Section 1602(w), 15 U.S.C., defines a "residential mortgage transaction" subject to the rescissionary exception as "a transaction in which a mortgage, deed of trust, purchase money security interest arising under an installment sales contract, or equivalent consensual security interest is created or retained against the consumer's dwelling to finance the acquisition or initial construction of such dwelling." Thus, there is no statutory right of rescission under 15 U.S.C. § 1535(e) where the loan at issue involves the creation of a first lien to finance the acquisition of a dwelling in which the customer resides or expects to reside. French v. Wilson, 446 F. Supp. 216, 218 (D.R.I. 1978); Simmons v. American Budget Plan, Inc., 386 F. Supp. 194, 200 (E.D. La. 1974).
The purpose of the exception to the right of rescission applicable to purchase money mortgages has been explained inHeuer v. Forest Hill State Bank, 728 F. Supp. 1199,1200-01 (D. Md. 1989):
This result is consistent with the Congressional purpose in creating the statutory recission [sic] right in the first place, viz., to protect home owners from certain sharp practices of home improvement contractors (and those financing such contractors), by creating a recission [sic] right for home improvement loans that were secured by residential mortgages on existing dwellings. This federal remedy was thought necessary to protect consumers against surprise and oppression stemming from mortgages unwittingly executed on homes to pay for often questionable "home improvements." Given this Congressional purpose, it is clear that the Congress did not intend the recission [sic] obligation (or disclosure of it) to extend to a loan whose predominant purpose is to enable the borrower to acquire or erect, on her property, a new residential structure.
(Internal citation omitted.) Accord N.C. Freed Co., Inc. v. Bd. of Governors of the Federal Reserve System, 473 F.2d 1210, 1214 n. 12 (2d Cir. 1973) (noting that the avowed purpose of the Consumer Credit Protection Act is to prevent credit fraud related to "home improvement repairs or consolidation of all homeowner's debts into `one easy monthly payment'").

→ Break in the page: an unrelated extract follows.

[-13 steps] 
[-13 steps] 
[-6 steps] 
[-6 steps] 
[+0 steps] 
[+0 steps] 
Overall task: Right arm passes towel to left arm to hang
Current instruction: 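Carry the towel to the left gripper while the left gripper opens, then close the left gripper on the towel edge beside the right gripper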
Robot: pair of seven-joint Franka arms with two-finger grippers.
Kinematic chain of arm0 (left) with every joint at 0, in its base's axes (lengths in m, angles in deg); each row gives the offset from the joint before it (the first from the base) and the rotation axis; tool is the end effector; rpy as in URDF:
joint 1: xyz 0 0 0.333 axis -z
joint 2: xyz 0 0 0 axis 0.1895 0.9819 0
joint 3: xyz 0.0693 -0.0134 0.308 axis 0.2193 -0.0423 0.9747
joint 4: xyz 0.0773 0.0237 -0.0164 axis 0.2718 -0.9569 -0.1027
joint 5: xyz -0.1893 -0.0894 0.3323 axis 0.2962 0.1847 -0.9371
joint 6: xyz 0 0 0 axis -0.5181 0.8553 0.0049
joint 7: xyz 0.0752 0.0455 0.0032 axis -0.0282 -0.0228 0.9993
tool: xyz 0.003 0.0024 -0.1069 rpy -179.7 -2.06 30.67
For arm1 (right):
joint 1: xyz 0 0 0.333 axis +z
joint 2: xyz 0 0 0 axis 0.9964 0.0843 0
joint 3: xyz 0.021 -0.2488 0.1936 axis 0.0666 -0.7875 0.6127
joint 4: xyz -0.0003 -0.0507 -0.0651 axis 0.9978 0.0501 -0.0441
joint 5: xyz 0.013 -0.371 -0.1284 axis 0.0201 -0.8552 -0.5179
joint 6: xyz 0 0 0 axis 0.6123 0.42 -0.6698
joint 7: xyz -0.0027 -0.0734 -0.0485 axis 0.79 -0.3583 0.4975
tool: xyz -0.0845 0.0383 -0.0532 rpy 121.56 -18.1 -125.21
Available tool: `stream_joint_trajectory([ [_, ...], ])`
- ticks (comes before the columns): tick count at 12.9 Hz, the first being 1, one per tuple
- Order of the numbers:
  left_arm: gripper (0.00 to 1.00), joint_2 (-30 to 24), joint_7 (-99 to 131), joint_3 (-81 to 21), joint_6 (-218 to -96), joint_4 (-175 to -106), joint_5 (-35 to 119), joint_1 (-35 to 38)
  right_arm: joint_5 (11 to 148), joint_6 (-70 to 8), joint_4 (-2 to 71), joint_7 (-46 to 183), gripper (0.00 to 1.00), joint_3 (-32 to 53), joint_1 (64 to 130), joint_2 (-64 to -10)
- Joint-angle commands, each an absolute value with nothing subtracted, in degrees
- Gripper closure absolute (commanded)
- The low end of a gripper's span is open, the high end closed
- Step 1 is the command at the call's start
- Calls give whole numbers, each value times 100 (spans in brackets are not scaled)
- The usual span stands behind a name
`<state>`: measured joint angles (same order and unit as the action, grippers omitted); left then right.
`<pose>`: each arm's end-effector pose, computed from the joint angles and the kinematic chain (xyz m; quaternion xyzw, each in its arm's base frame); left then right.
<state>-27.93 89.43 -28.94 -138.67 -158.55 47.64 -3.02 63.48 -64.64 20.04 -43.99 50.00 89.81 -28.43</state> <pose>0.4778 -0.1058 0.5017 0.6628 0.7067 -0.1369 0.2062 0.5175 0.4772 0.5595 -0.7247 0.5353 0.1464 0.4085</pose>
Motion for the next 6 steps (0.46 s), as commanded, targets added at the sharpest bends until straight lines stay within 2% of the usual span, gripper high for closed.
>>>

The unrefuted evidence here is that the plaintiffs obtained the loan evidenced by the Adjustable Rate Mortgage and secured by the Deed of Trust to purchase the Property for use as their primary residence, Verified Motion, p. 5, and that the Property was the plaintiffs' primary residence when they filed this action. Complaint, p. 7. The plaintiffs have provided no evidence to the contrary. Consequently, the right of rescission created by 15 U.S.C. § 1635(a) is not applicable to this transaction, and the defendants are entitled to summary judgment on the plaintiffs' claim for rescission.
IV.
IT IS ORDERED that the Verified Motion to Dismiss or For Summary Judgment is GRANTED. Judgment shall enter in favor of the defendants and against the plaintiffs on all claims.